Review for “The Last Girl” by Joe Hart (March 2016)
Rating: 1 out of 5 stars
Didn’t care too much for this. The premise is interesting enough–a virus has led to a dramatic decline in the numbers of female births, reducing them worldwide to zero. The remaining girls are locked away in a facility where they are bred to repopulate the earth. This isn’t a spoiler, because honestly anyone reading this could have come up with the same conclusion within 5 minutes of reading this book. Zzzz.
Zoey, the main character, is a completely unbelievable character. For a person locked in a facility for most of her existence away from normal human contact, she seems to have an excellent knowledge of weapons (okkkkay) and her shooting ability is dead-on. The author explains the progression of the girl-destroying virus through the narratives of several other characters, but you don’t care about these people and honestly about 100 pages could have been cut from this book and it wouldn’t have suffered. The science here is kind of weird too. Isn’t the sex of a baby determined by the father? Hmm…

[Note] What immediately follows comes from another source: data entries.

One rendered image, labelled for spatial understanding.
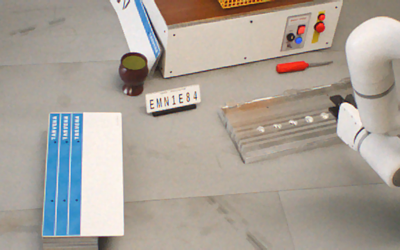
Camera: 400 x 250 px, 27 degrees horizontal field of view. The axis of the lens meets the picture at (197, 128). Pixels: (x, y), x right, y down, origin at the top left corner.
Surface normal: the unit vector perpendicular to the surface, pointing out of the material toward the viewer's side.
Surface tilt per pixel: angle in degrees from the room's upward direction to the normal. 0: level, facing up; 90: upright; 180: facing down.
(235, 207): 0
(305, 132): 0
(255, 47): 90
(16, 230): 0
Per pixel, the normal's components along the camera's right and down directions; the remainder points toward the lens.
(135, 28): -0.86, -0.11
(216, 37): 0.35, 0.70
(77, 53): 0.09, -0.68
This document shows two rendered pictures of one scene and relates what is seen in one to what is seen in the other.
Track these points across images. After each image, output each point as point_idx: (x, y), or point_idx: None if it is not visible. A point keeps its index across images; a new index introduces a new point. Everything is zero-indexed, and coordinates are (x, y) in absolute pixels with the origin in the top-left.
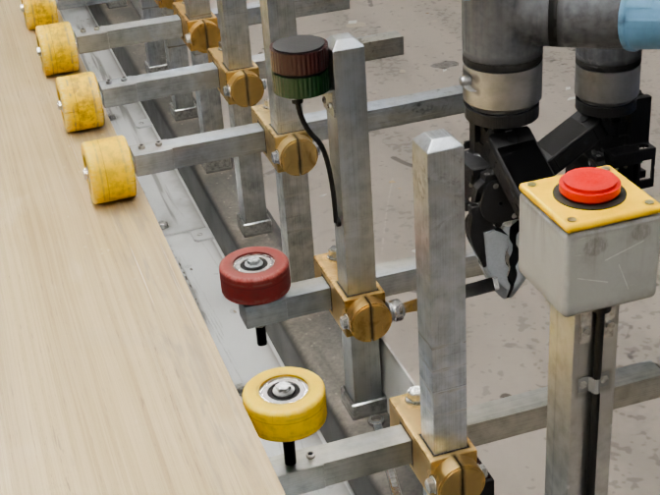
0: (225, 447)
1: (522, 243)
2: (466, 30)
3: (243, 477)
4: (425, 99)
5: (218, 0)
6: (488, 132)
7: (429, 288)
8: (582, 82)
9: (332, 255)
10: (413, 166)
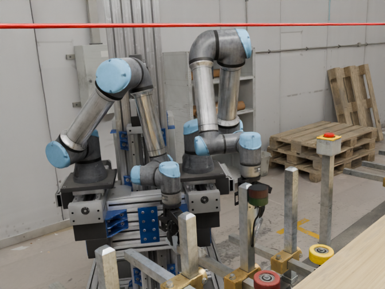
0: (350, 252)
1: (333, 149)
2: (258, 156)
3: (355, 246)
4: (142, 254)
5: (111, 286)
6: (255, 182)
7: (297, 203)
8: (179, 196)
9: (235, 276)
10: (293, 178)
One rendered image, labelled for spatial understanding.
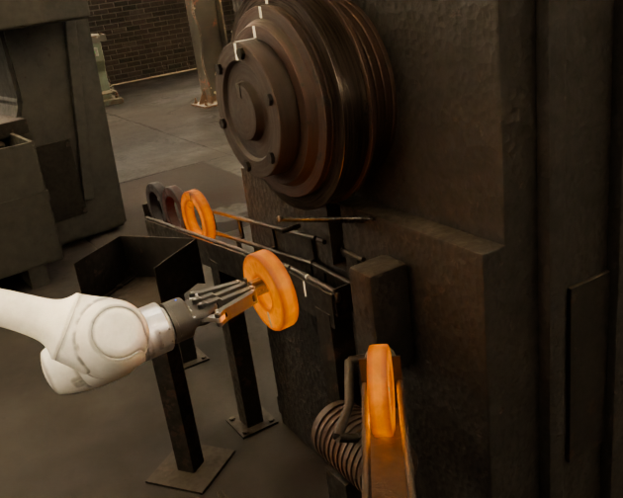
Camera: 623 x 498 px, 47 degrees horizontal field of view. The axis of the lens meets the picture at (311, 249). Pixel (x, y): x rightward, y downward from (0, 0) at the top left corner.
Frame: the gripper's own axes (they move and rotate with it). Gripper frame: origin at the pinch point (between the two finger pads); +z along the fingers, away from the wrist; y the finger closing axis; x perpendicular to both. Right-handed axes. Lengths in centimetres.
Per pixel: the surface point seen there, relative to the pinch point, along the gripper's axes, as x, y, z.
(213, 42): -36, -674, 290
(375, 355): -6.3, 26.2, 4.5
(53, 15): 41, -286, 40
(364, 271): -5.4, 1.2, 20.6
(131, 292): -25, -75, -9
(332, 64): 35.2, -1.8, 22.4
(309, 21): 42.8, -8.2, 22.7
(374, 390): -9.5, 30.1, 1.0
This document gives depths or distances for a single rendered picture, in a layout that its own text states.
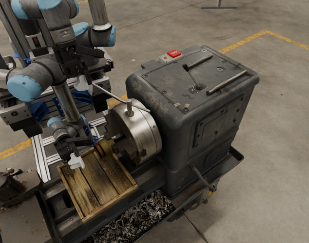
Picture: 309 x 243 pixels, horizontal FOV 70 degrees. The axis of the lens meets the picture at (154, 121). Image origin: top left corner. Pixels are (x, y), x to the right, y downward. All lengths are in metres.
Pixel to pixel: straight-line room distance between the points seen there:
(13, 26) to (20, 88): 0.59
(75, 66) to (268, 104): 2.67
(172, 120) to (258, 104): 2.24
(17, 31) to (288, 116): 2.82
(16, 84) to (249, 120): 2.43
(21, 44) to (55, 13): 0.79
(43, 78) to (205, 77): 0.75
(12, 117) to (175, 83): 0.92
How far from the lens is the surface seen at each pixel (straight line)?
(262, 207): 2.26
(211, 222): 2.08
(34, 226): 1.13
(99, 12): 1.32
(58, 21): 0.82
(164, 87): 1.09
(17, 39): 1.60
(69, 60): 0.86
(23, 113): 1.44
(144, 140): 0.98
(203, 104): 1.01
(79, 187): 1.23
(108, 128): 1.06
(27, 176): 1.21
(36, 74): 1.04
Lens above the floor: 1.93
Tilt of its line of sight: 47 degrees down
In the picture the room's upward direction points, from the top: 2 degrees counter-clockwise
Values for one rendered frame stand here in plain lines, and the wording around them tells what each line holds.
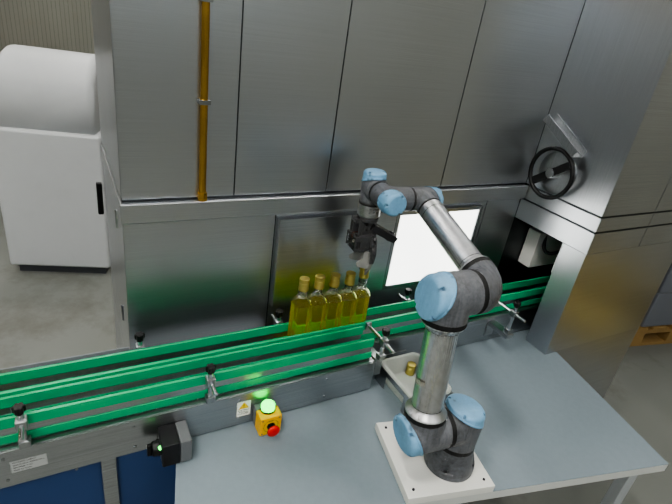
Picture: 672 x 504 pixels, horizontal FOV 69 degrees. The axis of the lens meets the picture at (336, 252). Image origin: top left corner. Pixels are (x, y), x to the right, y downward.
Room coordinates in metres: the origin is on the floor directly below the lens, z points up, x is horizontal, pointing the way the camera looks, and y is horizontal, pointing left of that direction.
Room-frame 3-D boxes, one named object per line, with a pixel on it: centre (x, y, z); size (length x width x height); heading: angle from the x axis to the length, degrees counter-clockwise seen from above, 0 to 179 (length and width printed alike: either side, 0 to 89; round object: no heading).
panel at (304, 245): (1.70, -0.18, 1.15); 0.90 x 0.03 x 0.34; 122
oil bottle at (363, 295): (1.50, -0.11, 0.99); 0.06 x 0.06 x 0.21; 32
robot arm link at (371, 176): (1.48, -0.09, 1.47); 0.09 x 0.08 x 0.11; 27
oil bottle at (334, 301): (1.44, -0.01, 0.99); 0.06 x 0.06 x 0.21; 31
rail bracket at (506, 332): (1.74, -0.74, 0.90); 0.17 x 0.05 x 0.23; 32
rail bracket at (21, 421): (0.81, 0.68, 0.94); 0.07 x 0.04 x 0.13; 32
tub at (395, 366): (1.38, -0.35, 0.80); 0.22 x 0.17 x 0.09; 32
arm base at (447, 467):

In addition to that, this entire book is written in a funky kind of present tense that I didn’t like. Example: She reaches out, wishing she could smash the protrusion of the calendar off the wall but knows they’ll just put another one up, and an act like that would earn her time in one of the boxes. I’m all for alternative points of view, but to read an entire book where it’s written like this makes you wonder if she’s in the process of doing something, just thinking about it, or if she even did it at all.
I imagine that plot comparisons to Atwood’s “The Handmaid’s Tale” and P.D. James’ “Children of Men” are inevitable here, though this book isn’t even in the same league. I am also wondering why the author insists on continuing this book as the first of a trilogy. Then again, I’m not surprised, as it seems to be trendy for all dystopian YA, whether it’s good or not these days to be part of a trilogy (Hunger Games, Divergent, the 5th Wave, etc). Whatever.
[NOTE: This copy was provided to me from the publisher and Net Galley in exchange for an honest review.]